Copy out each line of the material below with no changes.
◇ ◇ ◇ ◇ ◇ ◇ ◇
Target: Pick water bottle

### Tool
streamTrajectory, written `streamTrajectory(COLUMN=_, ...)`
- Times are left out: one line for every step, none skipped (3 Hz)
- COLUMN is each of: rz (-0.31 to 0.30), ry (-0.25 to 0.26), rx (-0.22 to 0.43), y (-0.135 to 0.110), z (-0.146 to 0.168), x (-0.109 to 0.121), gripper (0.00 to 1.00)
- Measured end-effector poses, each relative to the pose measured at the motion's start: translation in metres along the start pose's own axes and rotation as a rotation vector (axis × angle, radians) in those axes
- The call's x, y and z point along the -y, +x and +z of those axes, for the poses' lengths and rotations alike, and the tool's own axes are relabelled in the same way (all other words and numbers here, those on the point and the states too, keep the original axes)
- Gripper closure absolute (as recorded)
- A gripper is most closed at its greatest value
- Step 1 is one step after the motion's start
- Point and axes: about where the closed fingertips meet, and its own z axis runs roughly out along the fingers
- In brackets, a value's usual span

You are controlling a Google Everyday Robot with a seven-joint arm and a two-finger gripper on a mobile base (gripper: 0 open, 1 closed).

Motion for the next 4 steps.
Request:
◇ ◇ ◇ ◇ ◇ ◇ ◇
Answer to the exercise:
Target: Pick water bottle

### Tool
streamTrajectory, written `streamTrajectory(COLUMN=_, ...)`
- Times are left out: one line for every step, none skipped (3 Hz)
- COLUMN is each of: rz (-0.31 to 0.30), ry (-0.25 to 0.26), rx (-0.22 to 0.43), y (-0.135 to 0.110), z (-0.146 to 0.168), x (-0.109 to 0.121), gripper (0.00 to 1.00)
- Measured end-effector poses, each relative to the pose measured at the motion's start: translation in metres along the start pose's own axes and rotation as a rotation vector (axis × angle, radians) in those axes
- The call's x, y and z point along the -y, +x and +z of those axes, for the poses' lengths and rotations alike, and the tool's own axes are relabelled in the same way (all other words and numbers here, those on the point and the states too, keep the original axes)
- Gripper closure absolute (as recorded)
- A gripper is most closed at its greatest value
- Step 1 is one step after the motion's start
- Point and axes: about where the closed fingertips meet, and its own z axis runs roughly out along the fingers
- In brackets, a value's usual span

You are controlling a Google Everyday Robot with a seven-joint arm and a two-finger gripper on a mobile base (gripper: 0 open, 1 closed).

Motion for the next 4 steps.
Request:

The output above is complete.